_What the exercise asks_
Copy the listing below in full and skip every picture.

##### Supplied information

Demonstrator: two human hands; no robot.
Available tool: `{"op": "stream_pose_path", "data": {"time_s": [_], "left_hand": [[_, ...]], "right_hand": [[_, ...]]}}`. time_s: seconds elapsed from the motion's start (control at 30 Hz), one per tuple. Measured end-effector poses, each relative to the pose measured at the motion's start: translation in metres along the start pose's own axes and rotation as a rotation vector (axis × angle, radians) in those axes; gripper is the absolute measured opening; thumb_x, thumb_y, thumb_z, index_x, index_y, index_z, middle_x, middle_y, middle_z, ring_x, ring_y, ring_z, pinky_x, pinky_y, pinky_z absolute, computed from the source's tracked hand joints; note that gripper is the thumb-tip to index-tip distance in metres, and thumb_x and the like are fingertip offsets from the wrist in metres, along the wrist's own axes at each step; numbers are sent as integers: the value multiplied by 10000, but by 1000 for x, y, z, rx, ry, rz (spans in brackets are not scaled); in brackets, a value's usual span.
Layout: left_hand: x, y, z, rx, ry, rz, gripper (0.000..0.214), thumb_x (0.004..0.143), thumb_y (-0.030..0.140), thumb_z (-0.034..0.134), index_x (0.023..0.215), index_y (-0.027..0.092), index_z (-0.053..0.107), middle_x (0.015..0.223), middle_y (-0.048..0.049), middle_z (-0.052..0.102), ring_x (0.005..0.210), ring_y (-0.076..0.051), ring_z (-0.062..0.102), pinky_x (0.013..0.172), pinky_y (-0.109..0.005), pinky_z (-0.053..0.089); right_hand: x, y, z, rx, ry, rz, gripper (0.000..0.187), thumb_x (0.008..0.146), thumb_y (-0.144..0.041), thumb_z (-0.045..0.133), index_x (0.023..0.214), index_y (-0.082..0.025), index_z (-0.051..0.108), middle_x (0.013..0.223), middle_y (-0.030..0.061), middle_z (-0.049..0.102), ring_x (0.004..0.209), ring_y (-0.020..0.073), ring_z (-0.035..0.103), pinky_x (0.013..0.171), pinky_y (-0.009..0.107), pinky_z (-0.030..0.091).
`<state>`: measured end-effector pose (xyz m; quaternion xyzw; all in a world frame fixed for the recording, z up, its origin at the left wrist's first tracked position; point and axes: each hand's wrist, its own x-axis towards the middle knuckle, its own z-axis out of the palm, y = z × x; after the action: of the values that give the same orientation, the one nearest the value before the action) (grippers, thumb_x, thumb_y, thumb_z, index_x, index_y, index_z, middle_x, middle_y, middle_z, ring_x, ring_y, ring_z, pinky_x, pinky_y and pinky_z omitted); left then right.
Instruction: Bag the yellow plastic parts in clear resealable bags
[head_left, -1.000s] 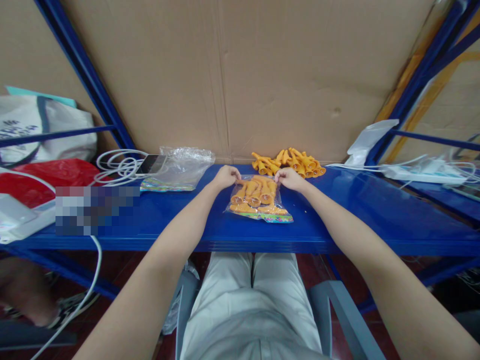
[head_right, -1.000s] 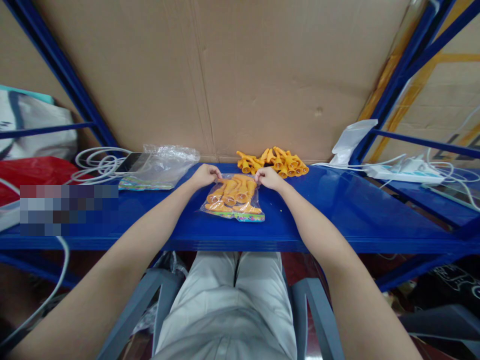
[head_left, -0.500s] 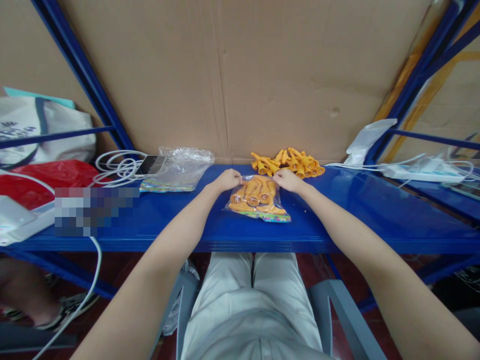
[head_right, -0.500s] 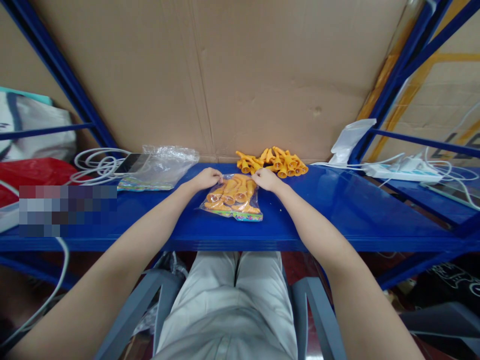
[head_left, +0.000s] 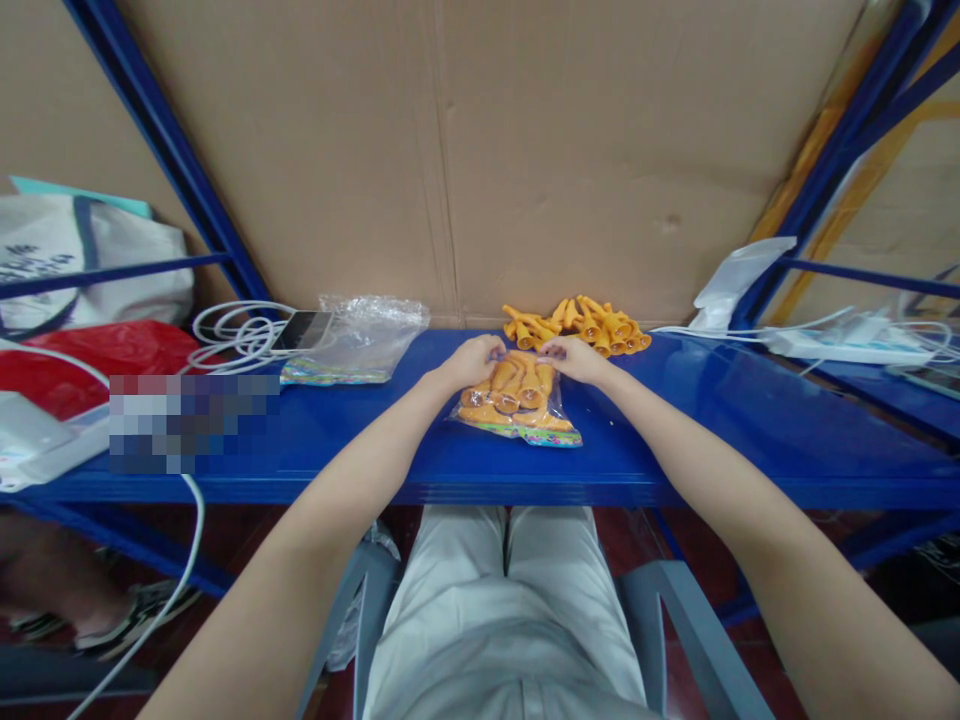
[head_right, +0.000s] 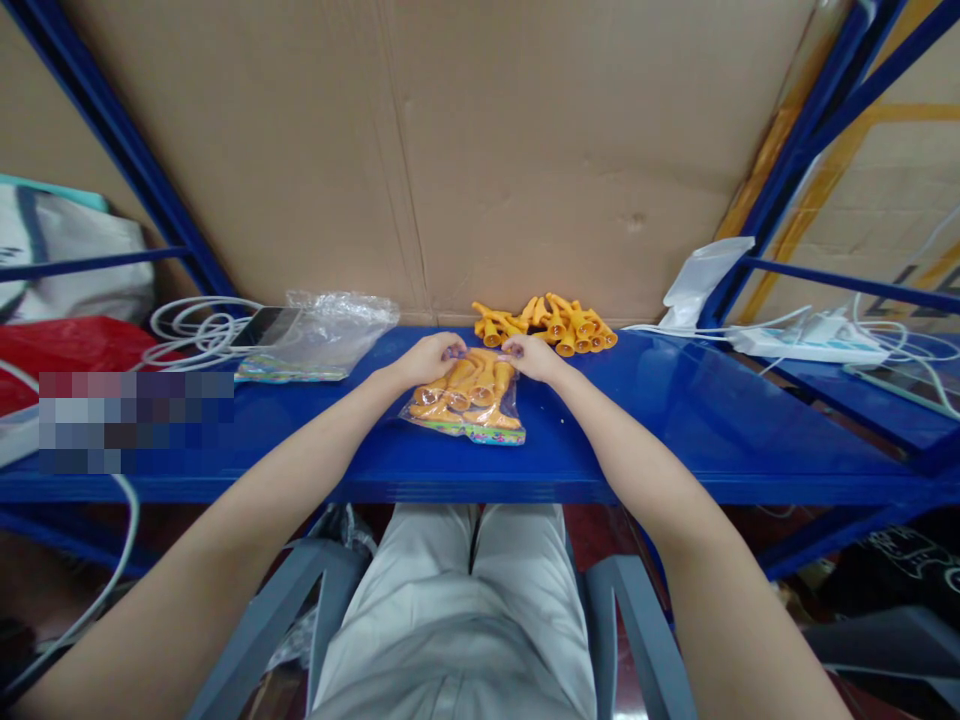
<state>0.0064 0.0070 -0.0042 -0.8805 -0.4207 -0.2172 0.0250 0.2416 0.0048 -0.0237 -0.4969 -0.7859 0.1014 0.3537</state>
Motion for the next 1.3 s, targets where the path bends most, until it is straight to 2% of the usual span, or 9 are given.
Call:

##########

_Task answer_
Demonstrator: two human hands; no robot.
Available tool: `{"op": "stream_pose_path", "data": {"time_s": [_], "left_hand": [[_, ...]], "right_hand": [[_, ...]]}}`. time_s: seconds elapsed from the motion's start (control at 30 Hz), one per tuple. Measured end-effector poses, each relative to the pose measured at the motion's start: translation in metres along the start pose's own axes and rotation as a rotation vector (axis × angle, radians) in those axes; gripper is the absolute measured opening; thumb_x, thumb_y, thumb_z, index_x, index_y, index_z, middle_x, middle_y, middle_z, ring_x, ring_y, ring_z, pinky_x, pinky_y, pinky_z absolute, computed from the source's tracked hand joints; note that gripper is the thumb-tip to index-tip distance in metres, and thumb_x and the like are fingertip offsets from the wrist in metres, along the wrist's own axes at each step; numbers are sent as integers: the value multiplied by 10000, but by 1000 for x, y, z, rx, ry, rz (spans in brackets are not scaled); in brackets, a value's usual span.
Layout: left_hand: x, y, z, rx, ry, rz, gripper (0.000..0.214), thumb_x (0.004..0.143), thumb_y (-0.030..0.140), thumb_z (-0.034..0.134), index_x (0.023..0.215), index_y (-0.027..0.092), index_z (-0.053..0.107), middle_x (0.015..0.223), middle_y (-0.048..0.049), middle_z (-0.052..0.102), ring_x (0.005..0.210), ring_y (-0.076..0.051), ring_z (-0.062..0.102), pinky_x (0.013..0.172), pinky_y (-0.109..0.005), pinky_z (-0.053..0.089); right_hand: x, y, z, rx, ry, rz, gripper (0.000..0.187), thumb_x (0.008..0.146), thumb_y (-0.144..0.041), thumb_z (-0.045..0.133), index_x (0.023..0.214), index_y (-0.082..0.025), index_z (-0.051..0.108), middle_x (0.013..0.223), middle_y (-0.030..0.061), middle_z (-0.049..0.102), ring_x (0.004..0.209), ring_y (-0.020..0.073), ring_z (-0.035..0.103), pinky_x (0.013..0.171), pinky_y (-0.009..0.107), pinky_z (-0.030..0.091).
`<state>`: measured end-effector pose (xyz m; quaternion xyzw; all in a world frame fixed for the recording, z up, its origin at the left wrist's first tracked position; point and axes: each hand's wrist, its own x-axis towards the middle knuckle, its own z-axis out of the palm, y = z × x; after the action: of the values that give the same orientation, the one nearest the value before the action) (grippers, thumb_x, thumb_y, thumb_z, index_x, index_y, index_z, middle_x, middle_y, middle_z, ring_x, ring_y, ring_z, pinky_x, pinky_y and pinky_z omitted); left then right.
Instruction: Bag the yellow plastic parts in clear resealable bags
[head_left, -1.000s] 
[head_right, -1.000s] 
[head_left, -0.500s] 
[head_right, -0.500s] 
[head_left, +0.000s] 
[head_right, +0.000s] 
<state>0.0064 0.0070 -0.0042 -0.8805 -0.4207 -0.2172 0.0250 0.2416 0.0048 -0.0237 -0.4969 -0.7859 0.1014 0.3537</state>
Motion for the next 1.3 s, targets where the path bends most, until it is straight to 2% of the usual span, or 9 are given.
Call:

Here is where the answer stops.